What is needed is a copy of each line in the listing below that contains "things".

Dataset extract:

━━━━━━

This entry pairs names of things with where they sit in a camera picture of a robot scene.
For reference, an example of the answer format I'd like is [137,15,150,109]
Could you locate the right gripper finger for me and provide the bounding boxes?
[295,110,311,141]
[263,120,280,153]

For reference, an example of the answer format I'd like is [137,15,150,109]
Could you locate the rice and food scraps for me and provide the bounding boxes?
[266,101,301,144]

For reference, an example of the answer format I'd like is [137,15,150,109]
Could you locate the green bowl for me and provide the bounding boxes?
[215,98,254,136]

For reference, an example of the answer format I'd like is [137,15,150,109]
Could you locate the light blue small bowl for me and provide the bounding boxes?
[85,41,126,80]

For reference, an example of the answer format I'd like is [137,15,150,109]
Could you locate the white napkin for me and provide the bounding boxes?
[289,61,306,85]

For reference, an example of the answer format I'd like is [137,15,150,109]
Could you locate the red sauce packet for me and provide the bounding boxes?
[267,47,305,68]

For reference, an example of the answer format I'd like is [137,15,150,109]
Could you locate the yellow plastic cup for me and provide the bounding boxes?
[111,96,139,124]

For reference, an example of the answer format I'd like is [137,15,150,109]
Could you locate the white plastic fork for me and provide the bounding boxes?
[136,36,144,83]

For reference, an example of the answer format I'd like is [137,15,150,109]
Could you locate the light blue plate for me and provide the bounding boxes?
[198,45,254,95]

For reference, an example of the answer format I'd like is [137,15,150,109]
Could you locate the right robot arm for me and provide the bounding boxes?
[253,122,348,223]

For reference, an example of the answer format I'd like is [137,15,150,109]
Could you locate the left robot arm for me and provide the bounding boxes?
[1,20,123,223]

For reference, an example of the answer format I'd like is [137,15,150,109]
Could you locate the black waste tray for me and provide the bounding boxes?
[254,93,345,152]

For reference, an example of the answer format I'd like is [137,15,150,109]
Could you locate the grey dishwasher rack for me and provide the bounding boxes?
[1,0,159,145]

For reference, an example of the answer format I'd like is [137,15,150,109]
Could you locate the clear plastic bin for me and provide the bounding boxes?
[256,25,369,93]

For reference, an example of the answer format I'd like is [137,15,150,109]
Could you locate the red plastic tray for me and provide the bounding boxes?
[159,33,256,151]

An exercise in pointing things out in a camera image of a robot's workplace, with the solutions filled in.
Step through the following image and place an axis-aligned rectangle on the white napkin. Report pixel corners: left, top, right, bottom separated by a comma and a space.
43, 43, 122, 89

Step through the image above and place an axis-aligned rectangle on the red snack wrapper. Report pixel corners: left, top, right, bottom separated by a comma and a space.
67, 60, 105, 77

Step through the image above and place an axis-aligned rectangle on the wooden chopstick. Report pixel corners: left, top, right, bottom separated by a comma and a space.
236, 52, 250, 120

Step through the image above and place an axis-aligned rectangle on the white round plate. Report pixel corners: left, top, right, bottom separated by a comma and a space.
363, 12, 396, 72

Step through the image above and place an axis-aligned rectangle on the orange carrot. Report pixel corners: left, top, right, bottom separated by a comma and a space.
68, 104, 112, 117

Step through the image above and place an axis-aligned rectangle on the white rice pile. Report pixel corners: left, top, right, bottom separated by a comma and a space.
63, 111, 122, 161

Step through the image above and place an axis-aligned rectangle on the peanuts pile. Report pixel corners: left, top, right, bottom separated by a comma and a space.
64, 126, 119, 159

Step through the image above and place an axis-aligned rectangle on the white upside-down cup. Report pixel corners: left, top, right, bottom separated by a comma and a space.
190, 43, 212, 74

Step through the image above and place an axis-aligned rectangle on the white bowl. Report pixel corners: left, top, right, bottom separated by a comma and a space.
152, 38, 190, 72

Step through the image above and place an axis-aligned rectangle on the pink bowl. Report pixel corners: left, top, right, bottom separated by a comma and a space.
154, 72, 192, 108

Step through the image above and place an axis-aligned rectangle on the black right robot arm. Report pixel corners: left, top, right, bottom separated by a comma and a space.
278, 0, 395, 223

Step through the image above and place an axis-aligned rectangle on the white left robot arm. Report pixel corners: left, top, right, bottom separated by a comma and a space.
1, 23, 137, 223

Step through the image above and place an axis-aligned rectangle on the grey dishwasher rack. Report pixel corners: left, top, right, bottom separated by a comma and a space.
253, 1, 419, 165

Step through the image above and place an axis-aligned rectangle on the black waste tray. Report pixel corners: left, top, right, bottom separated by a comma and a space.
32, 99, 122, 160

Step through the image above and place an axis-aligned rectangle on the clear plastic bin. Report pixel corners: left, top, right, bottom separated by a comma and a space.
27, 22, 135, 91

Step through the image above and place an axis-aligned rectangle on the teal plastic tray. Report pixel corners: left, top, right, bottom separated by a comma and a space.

━━━━━━

Task result:
This entry pairs names of things with where they sit in a camera picture of a robot scene.
An exercise in pointing things out in a camera image of a robot's workplace, with the solutions filled in.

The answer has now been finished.